Hijacking the Holocaust?

Posted January 30th @ 6:13 pm by Andy Rau

Interesting post at the connexions blog about the use by Christian preachers of this famous passage from Elie Wiesel’s Night in Easter sermons:

For more than half an hour he stayed there, struggling between life and death, dying in slow agony under our eyes. And we had to look him full in the face. He was still alive when I passed in front of him. His tongue was still red, his eyes were not yet glazed.

Behind me, I heard the same man asking: “Where is God now?”

And I heard a voice within me answer him:

“Where is He? Here He is – He is hanging here on the gallows….”

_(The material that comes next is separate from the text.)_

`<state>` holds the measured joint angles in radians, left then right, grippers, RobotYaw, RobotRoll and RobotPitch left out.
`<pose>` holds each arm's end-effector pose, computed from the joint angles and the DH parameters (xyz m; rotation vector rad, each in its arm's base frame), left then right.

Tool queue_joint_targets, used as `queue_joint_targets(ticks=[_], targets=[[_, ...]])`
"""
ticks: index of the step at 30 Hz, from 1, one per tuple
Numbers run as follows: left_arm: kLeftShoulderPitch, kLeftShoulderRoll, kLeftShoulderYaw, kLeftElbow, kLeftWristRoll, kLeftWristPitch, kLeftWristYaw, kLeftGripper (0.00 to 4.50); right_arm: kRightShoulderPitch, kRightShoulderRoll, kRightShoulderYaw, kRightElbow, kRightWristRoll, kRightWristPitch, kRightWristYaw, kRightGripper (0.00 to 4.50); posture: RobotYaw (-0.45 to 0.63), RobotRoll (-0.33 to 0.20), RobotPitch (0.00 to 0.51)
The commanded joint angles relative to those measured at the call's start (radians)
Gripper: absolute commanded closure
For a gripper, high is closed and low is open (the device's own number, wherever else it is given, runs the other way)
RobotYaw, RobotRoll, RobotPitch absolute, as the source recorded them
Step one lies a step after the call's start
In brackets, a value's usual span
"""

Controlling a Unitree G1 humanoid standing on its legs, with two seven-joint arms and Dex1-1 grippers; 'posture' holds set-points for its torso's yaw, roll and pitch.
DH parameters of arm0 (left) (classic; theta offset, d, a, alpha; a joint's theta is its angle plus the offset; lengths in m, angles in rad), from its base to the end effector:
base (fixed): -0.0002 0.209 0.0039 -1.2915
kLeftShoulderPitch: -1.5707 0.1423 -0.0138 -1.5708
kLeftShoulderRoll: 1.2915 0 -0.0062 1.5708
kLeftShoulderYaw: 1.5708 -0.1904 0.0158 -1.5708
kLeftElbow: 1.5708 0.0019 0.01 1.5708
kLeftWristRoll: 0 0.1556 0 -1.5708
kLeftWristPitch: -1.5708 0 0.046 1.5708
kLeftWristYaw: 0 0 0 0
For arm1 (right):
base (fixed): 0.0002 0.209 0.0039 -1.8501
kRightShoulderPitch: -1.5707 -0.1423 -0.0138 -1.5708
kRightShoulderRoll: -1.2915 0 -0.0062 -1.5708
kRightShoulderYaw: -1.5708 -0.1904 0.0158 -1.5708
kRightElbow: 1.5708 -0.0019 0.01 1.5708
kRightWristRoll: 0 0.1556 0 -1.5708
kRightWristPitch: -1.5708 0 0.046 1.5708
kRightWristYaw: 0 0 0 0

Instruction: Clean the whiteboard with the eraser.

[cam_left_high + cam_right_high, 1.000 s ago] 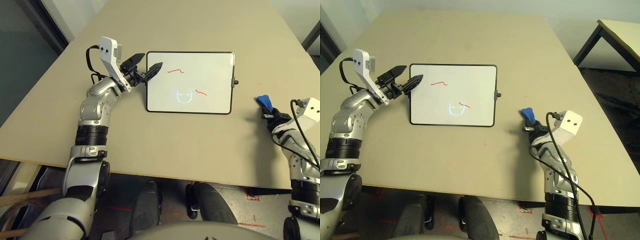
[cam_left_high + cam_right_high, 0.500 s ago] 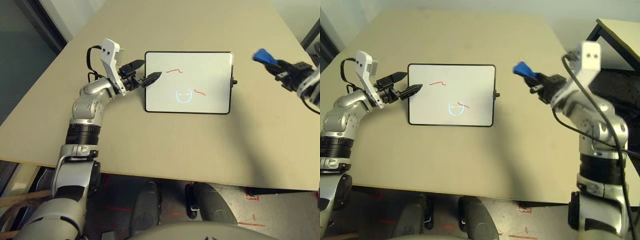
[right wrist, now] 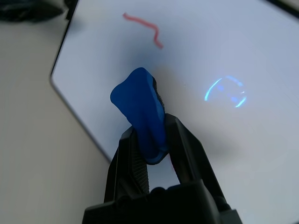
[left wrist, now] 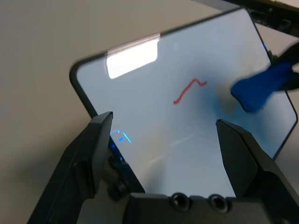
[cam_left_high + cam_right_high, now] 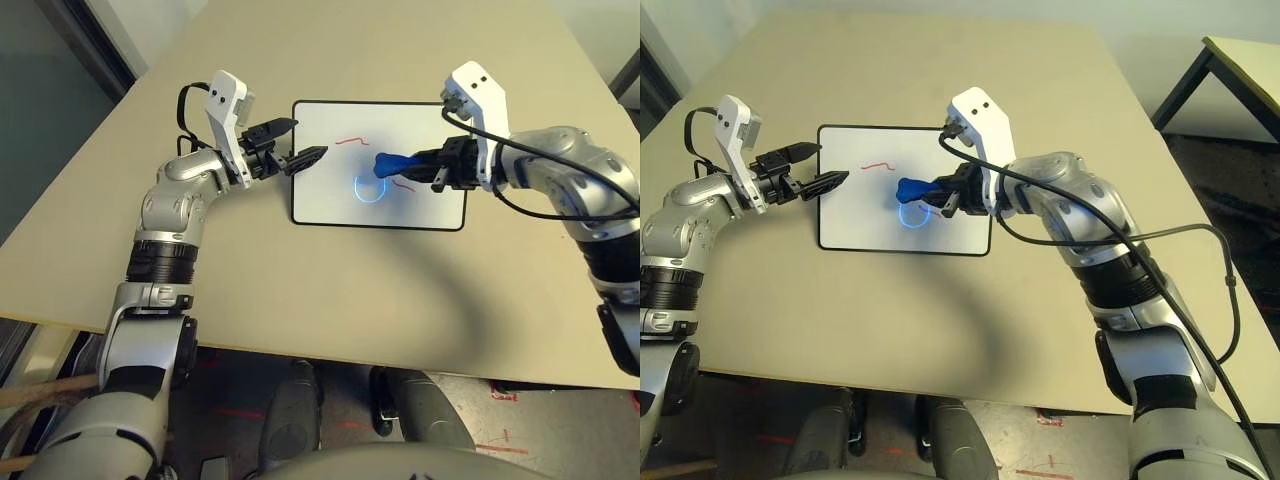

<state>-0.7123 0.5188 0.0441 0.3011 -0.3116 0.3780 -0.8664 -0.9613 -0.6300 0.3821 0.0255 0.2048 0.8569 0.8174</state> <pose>0.3347 0.2324 0.1914 0.1661 0.0040 -0.8077 0.3254 -0.1496 0.2518 -0.6052 0.3081 0.8878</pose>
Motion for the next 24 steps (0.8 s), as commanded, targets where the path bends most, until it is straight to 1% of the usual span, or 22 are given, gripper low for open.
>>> queue_joint_targets(ticks=[1,8,16,22,24], targets=[[0.029,0.017,-0.015,-0.047,0.008,0.026,-0.007,0.0,-0.029,0.027,0.018,0.052,-0.062,-0.029,-0.014,3.74,-0.05,0.0,0.107],[0.043,0.017,-0.013,-0.078,0.002,0.046,0.0,0.0,-0.056,0.074,0.02,0.102,-0.133,-0.034,-0.019,3.74,-0.04,0.0,0.105],[0.043,0.0,-0.017,-0.076,0.003,0.043,0.005,0.0,-0.113,0.215,0.026,0.198,-0.194,-0.045,-0.058,3.74,-0.05,0.0,0.104],[0.039,-0.009,-0.02,-0.07,0.004,0.039,0.007,0.0,-0.146,0.313,0.03,0.301,-0.234,-0.097,-0.082,3.74,-0.05,0.0,0.104],[0.038,-0.012,-0.021,-0.071,0.003,0.04,0.007,0.0,-0.147,0.33,0.033,0.333,-0.252,-0.123,-0.09,3.74,-0.05,0.0,0.104]])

That night the soup tasted of corpses.

I don’t recall any of my pastors using that verse at Lent or Easter, but reading it again, I can certainly see why they would. But the post suggests that in seizing on illustrations like this, written by a Jew who survived the concentration camp, Christians are guilty of dealing too glibly with the horror of the Holocaust. The underlying critique is (I think) that when we take real-life examples of terrible evil and try to explain them away theologically, we are cheapening the experience of the victims. That something as terrible as the Holocaust is better left alone, untouched by pat theological explanations.

Any thoughts? Have you ever heard this (or a similar) passage used in a sermon, and did it strike you as glib or foolish to try and fit it into a theological narrative?